• **WORK ITEM**
Find each line below where the word "large" occurs, and copy it.

• **SUPPLIED DATA**
↓↓↓

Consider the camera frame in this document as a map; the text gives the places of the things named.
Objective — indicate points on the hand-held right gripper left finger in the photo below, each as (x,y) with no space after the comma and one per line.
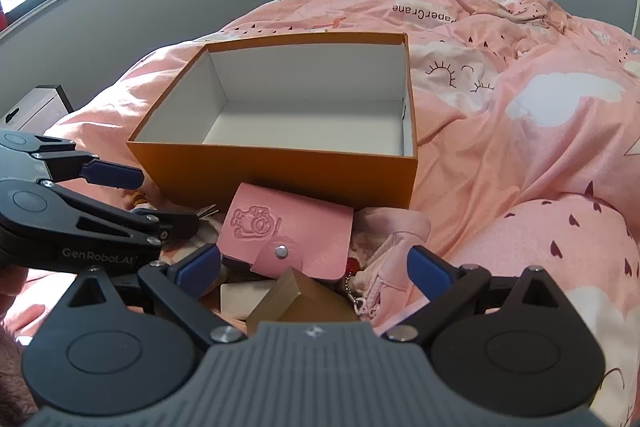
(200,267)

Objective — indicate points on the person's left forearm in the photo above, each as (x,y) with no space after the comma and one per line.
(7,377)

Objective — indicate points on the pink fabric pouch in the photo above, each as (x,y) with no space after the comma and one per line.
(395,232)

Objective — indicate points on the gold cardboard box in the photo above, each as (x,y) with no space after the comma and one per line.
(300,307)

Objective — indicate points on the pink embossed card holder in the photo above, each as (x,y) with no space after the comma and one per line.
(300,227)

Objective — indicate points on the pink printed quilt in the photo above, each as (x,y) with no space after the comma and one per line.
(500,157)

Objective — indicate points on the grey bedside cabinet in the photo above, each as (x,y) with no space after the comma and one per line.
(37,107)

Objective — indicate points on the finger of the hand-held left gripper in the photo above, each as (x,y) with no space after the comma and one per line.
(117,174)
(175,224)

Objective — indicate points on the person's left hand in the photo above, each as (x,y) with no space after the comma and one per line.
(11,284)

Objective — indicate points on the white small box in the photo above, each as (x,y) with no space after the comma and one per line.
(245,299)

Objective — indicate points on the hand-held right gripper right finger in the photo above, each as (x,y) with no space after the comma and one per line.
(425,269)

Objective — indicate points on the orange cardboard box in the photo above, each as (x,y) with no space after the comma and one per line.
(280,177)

↑↑↑
↓↓↓

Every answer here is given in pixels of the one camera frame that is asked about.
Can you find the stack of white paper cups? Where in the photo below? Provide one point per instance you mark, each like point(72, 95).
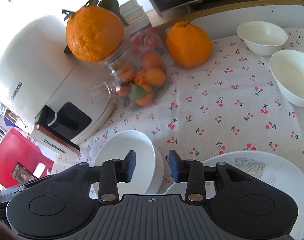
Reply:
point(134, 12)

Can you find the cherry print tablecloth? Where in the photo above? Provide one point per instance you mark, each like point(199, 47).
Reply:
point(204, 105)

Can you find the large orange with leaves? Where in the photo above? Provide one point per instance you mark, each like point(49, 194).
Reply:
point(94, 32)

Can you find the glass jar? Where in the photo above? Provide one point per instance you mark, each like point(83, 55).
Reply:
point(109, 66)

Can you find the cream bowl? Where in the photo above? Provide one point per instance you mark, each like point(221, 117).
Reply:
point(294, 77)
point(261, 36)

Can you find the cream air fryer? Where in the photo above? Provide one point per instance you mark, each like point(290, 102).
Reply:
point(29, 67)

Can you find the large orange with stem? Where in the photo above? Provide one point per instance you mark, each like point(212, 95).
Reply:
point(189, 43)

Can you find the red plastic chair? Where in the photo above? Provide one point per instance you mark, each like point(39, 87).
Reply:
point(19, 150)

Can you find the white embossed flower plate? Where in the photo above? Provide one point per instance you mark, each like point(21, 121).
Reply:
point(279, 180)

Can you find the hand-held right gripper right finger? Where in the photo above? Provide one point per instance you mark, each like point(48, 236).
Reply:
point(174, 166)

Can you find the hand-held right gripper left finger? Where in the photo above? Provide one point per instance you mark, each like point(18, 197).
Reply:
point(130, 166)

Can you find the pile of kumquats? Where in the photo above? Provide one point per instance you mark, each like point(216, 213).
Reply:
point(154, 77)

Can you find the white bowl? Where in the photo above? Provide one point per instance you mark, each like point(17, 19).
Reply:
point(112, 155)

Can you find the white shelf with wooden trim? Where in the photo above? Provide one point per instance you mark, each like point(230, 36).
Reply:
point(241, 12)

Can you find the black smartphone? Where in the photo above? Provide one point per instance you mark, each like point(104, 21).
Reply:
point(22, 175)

↑↑↑
↓↓↓

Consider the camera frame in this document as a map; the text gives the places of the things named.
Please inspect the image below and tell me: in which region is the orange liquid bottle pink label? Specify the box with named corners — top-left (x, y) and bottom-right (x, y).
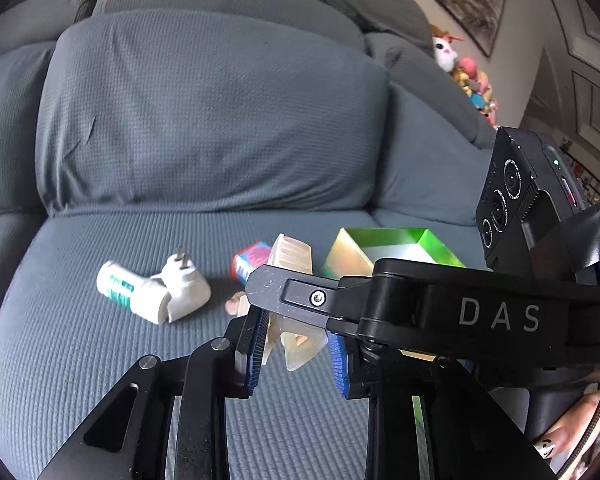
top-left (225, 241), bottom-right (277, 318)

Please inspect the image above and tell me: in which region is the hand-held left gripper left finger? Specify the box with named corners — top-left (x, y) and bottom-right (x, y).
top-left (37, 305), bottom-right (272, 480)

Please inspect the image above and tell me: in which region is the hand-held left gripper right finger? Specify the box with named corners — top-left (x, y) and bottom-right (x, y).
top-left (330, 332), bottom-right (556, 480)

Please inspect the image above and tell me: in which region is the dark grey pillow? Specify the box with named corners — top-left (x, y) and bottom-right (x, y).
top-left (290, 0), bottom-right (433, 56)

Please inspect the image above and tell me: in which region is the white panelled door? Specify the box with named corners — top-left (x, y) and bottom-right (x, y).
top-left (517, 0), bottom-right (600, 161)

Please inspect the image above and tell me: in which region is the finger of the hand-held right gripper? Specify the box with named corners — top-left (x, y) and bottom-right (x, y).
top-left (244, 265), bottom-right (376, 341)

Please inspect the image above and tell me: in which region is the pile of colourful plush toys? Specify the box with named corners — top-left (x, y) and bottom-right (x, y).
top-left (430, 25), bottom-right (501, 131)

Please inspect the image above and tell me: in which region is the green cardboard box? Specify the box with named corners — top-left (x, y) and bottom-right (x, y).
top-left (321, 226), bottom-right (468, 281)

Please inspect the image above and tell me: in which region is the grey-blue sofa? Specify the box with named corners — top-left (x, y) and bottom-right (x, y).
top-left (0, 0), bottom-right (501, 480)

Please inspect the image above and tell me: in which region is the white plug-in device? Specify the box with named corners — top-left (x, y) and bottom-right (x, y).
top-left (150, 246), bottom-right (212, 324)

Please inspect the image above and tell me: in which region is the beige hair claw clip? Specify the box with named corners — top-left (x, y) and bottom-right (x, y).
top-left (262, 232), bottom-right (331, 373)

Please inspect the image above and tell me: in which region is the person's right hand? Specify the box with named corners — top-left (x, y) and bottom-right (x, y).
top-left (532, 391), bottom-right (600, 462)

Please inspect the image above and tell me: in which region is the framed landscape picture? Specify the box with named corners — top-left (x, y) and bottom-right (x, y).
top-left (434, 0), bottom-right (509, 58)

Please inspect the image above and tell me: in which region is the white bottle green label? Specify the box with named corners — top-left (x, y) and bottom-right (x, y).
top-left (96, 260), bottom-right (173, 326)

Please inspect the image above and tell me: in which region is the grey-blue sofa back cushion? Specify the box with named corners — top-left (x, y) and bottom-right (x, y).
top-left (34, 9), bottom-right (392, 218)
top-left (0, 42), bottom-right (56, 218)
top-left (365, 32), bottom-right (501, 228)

↑↑↑

• **OUTPUT FOR THIS EXERCISE**
Can you find the large orange with leaves? Where in the photo above? Provide one point per instance you mark, each like point(49, 194).
Can you find the large orange with stem? Where in the photo above? Provide one point per instance you mark, each like point(212, 95).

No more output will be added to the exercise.